### Try it
Using the data below, copy out all lines with the word "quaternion".

━━━━━━━━━━━━━━━━

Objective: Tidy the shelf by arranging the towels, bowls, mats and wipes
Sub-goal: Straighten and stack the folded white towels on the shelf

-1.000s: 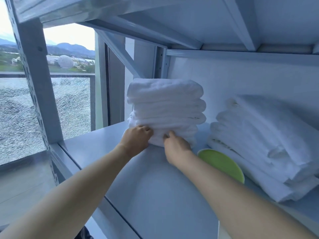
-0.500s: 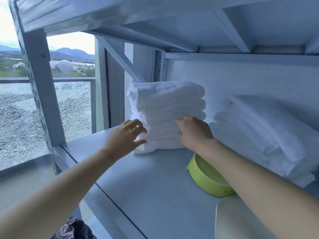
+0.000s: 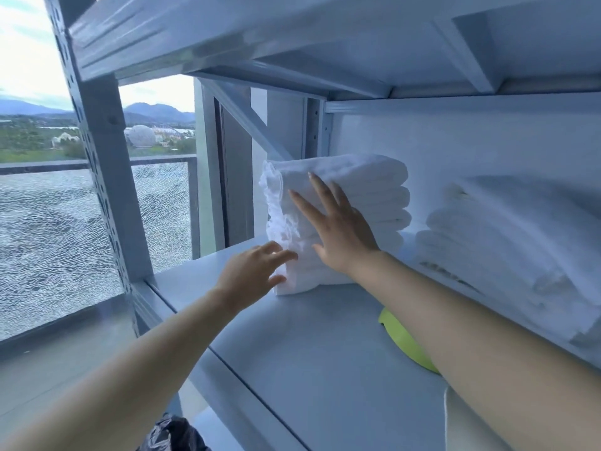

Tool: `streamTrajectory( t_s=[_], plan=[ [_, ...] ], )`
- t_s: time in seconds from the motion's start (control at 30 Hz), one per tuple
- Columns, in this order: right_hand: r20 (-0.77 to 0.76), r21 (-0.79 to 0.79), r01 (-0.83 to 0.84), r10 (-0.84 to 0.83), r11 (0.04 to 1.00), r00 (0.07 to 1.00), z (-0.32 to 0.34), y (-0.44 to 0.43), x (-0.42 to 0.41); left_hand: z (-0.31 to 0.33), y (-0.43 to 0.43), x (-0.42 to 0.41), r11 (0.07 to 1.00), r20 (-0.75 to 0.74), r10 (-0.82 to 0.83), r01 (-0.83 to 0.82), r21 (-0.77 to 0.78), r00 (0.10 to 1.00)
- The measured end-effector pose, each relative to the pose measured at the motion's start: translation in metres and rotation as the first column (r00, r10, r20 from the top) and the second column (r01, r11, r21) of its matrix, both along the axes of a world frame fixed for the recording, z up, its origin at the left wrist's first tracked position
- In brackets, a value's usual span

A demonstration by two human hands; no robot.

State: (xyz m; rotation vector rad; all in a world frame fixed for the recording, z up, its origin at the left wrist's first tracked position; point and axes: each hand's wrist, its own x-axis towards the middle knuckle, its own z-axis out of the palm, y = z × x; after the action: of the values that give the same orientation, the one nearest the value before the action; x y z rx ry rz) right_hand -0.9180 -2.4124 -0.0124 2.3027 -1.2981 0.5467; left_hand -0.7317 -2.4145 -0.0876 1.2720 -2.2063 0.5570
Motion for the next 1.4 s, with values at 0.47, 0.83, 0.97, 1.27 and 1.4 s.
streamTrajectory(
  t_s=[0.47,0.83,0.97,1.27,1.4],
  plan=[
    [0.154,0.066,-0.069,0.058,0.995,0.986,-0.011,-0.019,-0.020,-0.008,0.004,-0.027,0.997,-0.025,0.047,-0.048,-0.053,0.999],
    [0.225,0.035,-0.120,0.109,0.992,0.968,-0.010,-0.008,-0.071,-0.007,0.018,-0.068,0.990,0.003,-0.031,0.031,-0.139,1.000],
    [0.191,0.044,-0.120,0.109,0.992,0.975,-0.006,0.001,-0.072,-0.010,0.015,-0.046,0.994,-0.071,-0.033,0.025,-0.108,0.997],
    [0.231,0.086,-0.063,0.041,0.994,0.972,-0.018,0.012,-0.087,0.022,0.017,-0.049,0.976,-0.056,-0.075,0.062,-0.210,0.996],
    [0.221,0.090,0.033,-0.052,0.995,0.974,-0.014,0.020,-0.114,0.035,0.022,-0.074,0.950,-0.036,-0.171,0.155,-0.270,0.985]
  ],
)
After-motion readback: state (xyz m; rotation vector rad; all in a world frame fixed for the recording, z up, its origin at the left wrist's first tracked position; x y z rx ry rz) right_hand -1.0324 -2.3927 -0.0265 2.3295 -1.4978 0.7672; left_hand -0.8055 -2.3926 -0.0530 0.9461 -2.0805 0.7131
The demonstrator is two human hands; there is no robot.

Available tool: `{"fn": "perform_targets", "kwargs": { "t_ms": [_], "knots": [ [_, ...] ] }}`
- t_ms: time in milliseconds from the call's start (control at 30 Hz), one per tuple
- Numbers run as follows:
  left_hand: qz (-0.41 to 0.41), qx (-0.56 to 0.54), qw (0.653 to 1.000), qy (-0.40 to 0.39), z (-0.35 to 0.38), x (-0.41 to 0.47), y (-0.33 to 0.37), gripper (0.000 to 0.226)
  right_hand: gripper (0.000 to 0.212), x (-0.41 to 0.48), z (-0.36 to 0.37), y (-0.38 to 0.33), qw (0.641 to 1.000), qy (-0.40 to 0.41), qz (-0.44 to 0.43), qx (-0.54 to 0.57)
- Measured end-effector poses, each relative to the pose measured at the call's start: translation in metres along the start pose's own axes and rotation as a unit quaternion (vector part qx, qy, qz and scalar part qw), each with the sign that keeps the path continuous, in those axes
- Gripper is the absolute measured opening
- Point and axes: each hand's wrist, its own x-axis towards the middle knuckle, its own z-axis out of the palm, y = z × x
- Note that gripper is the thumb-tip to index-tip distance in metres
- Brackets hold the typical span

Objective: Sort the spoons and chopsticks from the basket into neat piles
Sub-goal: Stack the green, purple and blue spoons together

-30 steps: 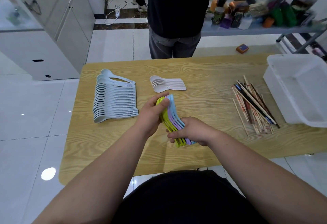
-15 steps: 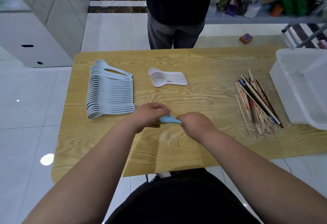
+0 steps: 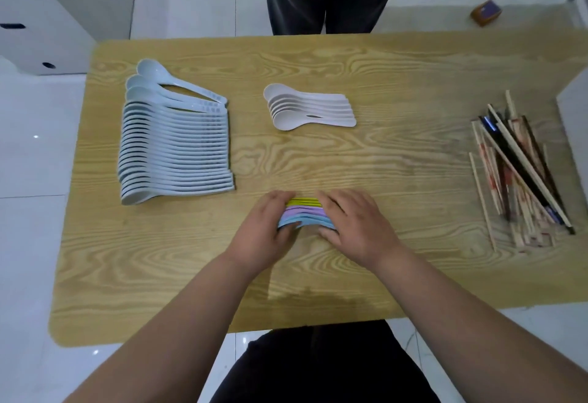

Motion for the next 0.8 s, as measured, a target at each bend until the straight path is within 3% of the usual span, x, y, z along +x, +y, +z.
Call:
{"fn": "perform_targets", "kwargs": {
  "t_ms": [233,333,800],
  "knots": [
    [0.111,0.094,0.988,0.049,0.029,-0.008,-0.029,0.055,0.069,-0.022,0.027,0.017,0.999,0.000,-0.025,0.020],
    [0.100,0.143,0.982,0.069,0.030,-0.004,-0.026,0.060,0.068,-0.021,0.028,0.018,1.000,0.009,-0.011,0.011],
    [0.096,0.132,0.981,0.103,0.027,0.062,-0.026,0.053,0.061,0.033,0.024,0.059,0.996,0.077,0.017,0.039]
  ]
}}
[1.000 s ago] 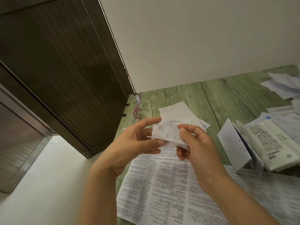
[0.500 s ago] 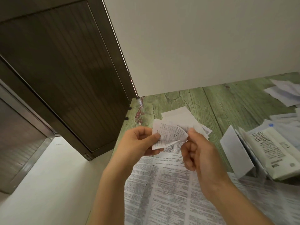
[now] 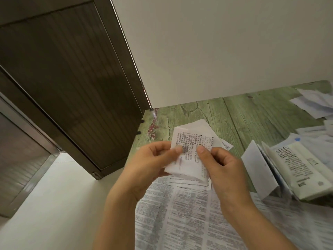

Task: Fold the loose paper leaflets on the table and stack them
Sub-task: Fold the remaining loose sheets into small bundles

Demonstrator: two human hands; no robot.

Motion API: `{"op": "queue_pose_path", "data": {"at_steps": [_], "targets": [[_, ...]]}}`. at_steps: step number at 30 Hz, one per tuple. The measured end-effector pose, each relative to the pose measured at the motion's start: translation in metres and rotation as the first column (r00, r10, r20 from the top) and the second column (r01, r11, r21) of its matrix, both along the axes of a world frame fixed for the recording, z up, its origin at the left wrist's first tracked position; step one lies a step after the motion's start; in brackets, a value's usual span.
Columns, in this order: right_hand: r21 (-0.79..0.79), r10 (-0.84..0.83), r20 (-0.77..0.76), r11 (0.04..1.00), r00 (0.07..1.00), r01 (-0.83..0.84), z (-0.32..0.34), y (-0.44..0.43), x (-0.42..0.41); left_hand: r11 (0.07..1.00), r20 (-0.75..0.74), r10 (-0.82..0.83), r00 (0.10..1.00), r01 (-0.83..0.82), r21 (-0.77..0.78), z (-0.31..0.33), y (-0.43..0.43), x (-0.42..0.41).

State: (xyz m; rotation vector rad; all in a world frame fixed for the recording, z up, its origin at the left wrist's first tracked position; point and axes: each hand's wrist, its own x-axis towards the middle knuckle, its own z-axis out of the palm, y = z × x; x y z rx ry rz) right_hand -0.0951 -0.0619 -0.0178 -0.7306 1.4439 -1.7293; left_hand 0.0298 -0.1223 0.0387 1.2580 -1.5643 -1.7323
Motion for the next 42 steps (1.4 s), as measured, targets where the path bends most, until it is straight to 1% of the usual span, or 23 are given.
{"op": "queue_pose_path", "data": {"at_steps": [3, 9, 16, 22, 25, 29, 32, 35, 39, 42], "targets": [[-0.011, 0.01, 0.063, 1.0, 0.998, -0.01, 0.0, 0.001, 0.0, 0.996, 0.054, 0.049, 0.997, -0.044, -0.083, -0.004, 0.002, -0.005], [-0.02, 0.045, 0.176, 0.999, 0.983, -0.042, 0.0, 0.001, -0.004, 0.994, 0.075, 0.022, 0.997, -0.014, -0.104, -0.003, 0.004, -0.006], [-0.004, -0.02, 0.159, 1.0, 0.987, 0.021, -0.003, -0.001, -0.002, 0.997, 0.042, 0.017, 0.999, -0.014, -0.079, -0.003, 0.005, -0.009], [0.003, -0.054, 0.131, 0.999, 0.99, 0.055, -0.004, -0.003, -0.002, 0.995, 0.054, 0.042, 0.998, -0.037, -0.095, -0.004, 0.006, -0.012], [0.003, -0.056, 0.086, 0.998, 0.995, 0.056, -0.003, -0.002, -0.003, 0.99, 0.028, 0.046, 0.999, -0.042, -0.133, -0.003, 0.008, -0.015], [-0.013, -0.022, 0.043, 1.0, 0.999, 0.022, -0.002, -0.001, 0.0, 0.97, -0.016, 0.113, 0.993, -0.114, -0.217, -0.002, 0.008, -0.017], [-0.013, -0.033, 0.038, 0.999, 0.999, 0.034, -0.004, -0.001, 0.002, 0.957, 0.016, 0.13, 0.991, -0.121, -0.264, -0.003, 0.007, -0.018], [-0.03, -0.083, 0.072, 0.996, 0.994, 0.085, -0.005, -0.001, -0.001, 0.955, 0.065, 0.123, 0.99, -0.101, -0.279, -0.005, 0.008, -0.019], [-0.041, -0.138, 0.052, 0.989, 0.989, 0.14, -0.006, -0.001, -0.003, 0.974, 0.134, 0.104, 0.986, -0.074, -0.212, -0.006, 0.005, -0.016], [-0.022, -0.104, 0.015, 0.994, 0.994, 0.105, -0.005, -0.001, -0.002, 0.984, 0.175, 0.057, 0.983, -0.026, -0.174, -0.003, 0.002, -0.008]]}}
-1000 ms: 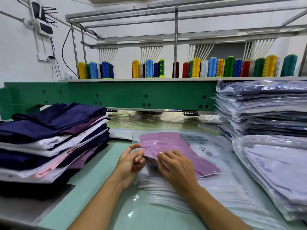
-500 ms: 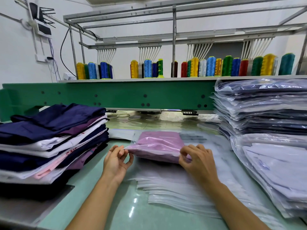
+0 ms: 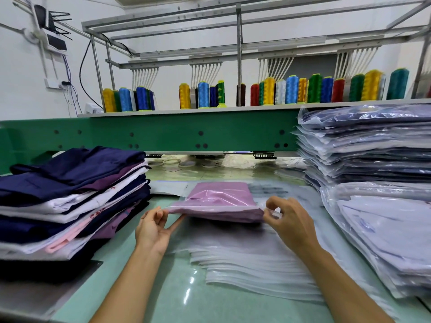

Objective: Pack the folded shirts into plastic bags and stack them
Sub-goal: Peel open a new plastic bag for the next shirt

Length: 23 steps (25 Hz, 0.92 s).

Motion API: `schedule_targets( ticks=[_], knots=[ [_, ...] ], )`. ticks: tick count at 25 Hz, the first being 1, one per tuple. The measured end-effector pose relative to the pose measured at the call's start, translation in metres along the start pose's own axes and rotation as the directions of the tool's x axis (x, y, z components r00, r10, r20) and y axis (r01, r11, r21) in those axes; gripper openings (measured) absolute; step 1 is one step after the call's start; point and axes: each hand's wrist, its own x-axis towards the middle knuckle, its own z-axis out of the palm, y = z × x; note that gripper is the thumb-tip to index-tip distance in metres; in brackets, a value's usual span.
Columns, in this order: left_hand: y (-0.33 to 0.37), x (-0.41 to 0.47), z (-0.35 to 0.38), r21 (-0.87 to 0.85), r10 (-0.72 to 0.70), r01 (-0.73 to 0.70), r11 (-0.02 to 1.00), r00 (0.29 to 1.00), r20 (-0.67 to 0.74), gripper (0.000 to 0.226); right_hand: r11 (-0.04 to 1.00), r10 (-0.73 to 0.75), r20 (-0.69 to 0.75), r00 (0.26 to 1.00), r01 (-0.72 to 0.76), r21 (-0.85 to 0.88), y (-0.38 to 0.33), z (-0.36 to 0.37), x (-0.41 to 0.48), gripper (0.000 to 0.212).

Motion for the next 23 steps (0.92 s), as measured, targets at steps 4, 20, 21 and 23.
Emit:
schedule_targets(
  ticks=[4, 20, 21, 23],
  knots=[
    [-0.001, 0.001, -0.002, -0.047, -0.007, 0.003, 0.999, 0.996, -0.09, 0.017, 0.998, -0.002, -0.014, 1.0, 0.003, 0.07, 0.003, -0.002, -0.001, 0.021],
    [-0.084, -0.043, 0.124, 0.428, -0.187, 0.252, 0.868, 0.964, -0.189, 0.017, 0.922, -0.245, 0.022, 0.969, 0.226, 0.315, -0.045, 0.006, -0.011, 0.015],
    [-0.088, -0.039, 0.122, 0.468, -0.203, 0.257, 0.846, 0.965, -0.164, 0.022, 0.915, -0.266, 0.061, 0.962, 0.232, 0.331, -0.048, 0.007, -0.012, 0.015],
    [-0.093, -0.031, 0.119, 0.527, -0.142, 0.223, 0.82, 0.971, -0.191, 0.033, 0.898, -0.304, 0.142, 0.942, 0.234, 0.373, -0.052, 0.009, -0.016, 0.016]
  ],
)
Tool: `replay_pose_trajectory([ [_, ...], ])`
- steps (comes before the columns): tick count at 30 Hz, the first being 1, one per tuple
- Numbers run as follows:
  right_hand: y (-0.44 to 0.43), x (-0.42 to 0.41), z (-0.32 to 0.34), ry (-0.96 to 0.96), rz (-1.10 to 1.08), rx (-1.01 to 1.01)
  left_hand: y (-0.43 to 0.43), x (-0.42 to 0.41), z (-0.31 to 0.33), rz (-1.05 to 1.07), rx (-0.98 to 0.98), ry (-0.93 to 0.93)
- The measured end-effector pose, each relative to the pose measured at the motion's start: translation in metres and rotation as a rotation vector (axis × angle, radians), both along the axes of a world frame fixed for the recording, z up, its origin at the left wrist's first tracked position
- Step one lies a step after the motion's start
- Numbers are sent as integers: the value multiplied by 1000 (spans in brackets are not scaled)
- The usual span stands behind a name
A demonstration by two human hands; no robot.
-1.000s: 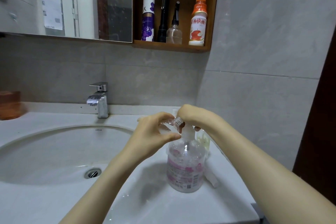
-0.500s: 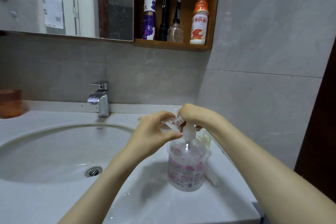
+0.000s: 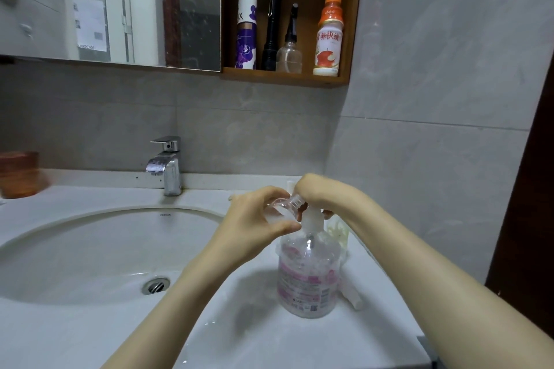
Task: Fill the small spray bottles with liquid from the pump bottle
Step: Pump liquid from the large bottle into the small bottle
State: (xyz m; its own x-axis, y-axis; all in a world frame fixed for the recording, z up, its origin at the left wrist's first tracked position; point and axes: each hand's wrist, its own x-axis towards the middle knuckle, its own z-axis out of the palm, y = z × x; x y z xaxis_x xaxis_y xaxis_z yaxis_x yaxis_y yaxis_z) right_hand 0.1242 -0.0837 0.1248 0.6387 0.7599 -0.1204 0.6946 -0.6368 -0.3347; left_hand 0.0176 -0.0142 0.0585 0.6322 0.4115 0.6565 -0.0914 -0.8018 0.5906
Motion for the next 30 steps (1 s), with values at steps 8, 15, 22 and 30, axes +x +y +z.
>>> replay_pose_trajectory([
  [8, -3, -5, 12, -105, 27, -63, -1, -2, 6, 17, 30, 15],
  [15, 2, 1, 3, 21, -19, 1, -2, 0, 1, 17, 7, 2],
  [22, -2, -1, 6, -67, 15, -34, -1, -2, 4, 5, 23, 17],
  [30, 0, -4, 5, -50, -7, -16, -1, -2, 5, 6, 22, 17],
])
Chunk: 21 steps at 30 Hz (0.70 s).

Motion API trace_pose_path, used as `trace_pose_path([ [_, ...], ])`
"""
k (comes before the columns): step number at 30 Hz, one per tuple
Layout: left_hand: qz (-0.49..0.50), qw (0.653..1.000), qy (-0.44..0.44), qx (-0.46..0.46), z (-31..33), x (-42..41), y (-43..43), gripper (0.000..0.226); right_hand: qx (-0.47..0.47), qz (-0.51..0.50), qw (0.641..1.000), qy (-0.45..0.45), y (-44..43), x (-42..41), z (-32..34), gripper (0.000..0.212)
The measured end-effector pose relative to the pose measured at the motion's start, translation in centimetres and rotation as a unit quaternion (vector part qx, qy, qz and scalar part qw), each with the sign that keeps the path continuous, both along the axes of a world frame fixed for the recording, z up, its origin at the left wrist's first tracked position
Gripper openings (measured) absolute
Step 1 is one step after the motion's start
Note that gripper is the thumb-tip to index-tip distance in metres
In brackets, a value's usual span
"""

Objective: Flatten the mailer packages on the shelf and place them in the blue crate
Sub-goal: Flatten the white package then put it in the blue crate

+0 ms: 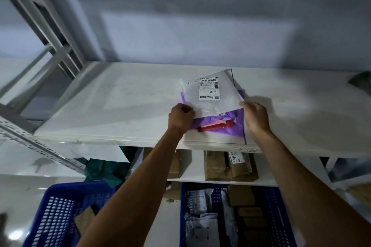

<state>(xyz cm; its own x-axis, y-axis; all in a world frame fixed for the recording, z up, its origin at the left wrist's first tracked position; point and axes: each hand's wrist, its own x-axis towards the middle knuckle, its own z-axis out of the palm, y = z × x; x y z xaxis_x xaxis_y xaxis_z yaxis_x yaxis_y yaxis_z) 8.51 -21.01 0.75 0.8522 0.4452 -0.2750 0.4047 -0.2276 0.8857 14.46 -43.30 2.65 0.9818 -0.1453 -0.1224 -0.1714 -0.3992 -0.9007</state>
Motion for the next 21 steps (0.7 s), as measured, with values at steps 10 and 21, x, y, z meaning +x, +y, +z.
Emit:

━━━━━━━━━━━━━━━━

### Task response
- Measured end-effector poses, each relative to the pose measured at the call's start: translation in metres along the start pose's own axes and rotation as a unit quaternion (vector part qx, qy, qz and scalar part qw), each with the sign that keeps the path continuous, in those axes
The measured end-effector pose relative to the pose measured at the motion's start, translation in centimetres and rotation as a unit quaternion (vector part qx, qy, qz and scalar part qw), each with the sign that keeps the path continuous, both along the axes of a world frame fixed for the recording, z up, its origin at the left wrist's first tracked position

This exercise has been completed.